Rijk geeft lokale partijen geen geld
Het lukt de Vereniging van Plaatselijke Politieke Groeperingen (VPPG) niet een professionele organisatie op te zetten voor haar meer dan 200 leden. De vereniging heeft daarvoor geen geld. Bovendien is nu zeker dat ze geen subsidie krijgt van het ministerie van Binnenlandse Zaken.
De Nederlandse wet staat niet toe dat groeperingen die niet zijn vertegenwoordigd in de Tweede Kamer, subsidie krijgen. De VPPG overweegt naar het Europees Hof voor de Rechten van de Mens te stappen.

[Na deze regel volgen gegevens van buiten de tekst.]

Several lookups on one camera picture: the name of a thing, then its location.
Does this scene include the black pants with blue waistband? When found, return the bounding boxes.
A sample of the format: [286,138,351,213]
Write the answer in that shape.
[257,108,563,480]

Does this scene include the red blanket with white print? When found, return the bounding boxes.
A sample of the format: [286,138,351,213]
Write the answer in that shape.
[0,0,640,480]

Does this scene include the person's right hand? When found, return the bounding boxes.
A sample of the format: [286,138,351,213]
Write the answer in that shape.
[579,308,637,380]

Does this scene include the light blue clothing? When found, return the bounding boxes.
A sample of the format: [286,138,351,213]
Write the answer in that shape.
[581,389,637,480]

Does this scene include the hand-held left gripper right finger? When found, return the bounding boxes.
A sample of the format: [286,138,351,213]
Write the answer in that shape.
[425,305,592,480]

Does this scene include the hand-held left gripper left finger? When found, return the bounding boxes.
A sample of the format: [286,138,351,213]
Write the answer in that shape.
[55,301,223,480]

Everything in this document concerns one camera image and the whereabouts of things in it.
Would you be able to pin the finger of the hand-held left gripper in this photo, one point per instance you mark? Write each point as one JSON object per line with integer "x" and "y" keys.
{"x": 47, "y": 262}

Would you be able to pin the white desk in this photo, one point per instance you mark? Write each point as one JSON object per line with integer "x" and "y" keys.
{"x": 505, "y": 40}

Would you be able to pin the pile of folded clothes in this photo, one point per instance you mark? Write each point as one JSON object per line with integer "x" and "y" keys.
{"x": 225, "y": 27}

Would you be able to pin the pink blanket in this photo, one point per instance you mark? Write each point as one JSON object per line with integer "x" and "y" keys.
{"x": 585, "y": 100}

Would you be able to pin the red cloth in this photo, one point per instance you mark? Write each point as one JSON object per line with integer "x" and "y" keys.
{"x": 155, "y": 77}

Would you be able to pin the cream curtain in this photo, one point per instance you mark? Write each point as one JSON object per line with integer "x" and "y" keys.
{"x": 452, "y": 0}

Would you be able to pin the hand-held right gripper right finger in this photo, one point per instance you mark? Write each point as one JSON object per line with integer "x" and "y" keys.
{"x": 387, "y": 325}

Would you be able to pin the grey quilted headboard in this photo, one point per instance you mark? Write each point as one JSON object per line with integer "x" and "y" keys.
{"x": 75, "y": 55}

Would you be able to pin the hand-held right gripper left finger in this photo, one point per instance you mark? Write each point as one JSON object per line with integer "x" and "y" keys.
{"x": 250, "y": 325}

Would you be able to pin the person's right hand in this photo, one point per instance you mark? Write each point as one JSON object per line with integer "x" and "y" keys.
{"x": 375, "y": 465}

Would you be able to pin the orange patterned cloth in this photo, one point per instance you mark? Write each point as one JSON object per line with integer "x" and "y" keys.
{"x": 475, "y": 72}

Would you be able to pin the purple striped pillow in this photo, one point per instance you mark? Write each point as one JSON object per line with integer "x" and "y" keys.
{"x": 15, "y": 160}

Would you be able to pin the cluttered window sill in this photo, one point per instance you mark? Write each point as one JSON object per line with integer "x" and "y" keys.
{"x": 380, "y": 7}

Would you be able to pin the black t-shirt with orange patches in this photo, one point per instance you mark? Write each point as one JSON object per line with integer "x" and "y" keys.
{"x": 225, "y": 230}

De vereniging hoopte van het Rijk een subsidie van ruim 158.000 euro per jaar te krijgen. „Daarvan wilden we in elk geval een bureau openen en een betaalde medewerker aantrekken ter ondersteuning van onze leden”, aldus VPPG-voorzitter H. Jansen, wethouder in Meppel.
Vooral de laatste maanden is de vraag naar hulp erg groot. Niet alleen direct wegens de gemeenteraadsverkiezingen, maar ook omdat zich veel nieuwe lokale groeperingen aandienen die hulp willen hebben. Er is volgens Jansen veel behoefte aan professie bij de leden. „Vanuit het niets zijn 22 lokale partijen de grootste in hun gemeenteraad geworden. Zij moeten het initiatief nemen tot coalitievorming. Die partijen schreeuwen om hulp.”
Ook voor het organiseren van cursussen kreeg de organisatie van plaatselijke politieke partijen geen geld los bij het ministerie. Nu wordt er volgens Jansen veel een beroep gedaan op vrijwilligheid van VPPG-bestuursleden. „Maar dat leidt tot een gigantische aanslag op de tijd van deze mensen.”
Om toch een structurele subsidie los te krijgen, denkt de VPPG haar gelijk te halen bij het Europees Hof in Straatsburg. „Nederland heeft het Europees Handvest getekend, waarin staat dat elke politieke stroming gelijk moet worden behandeld.”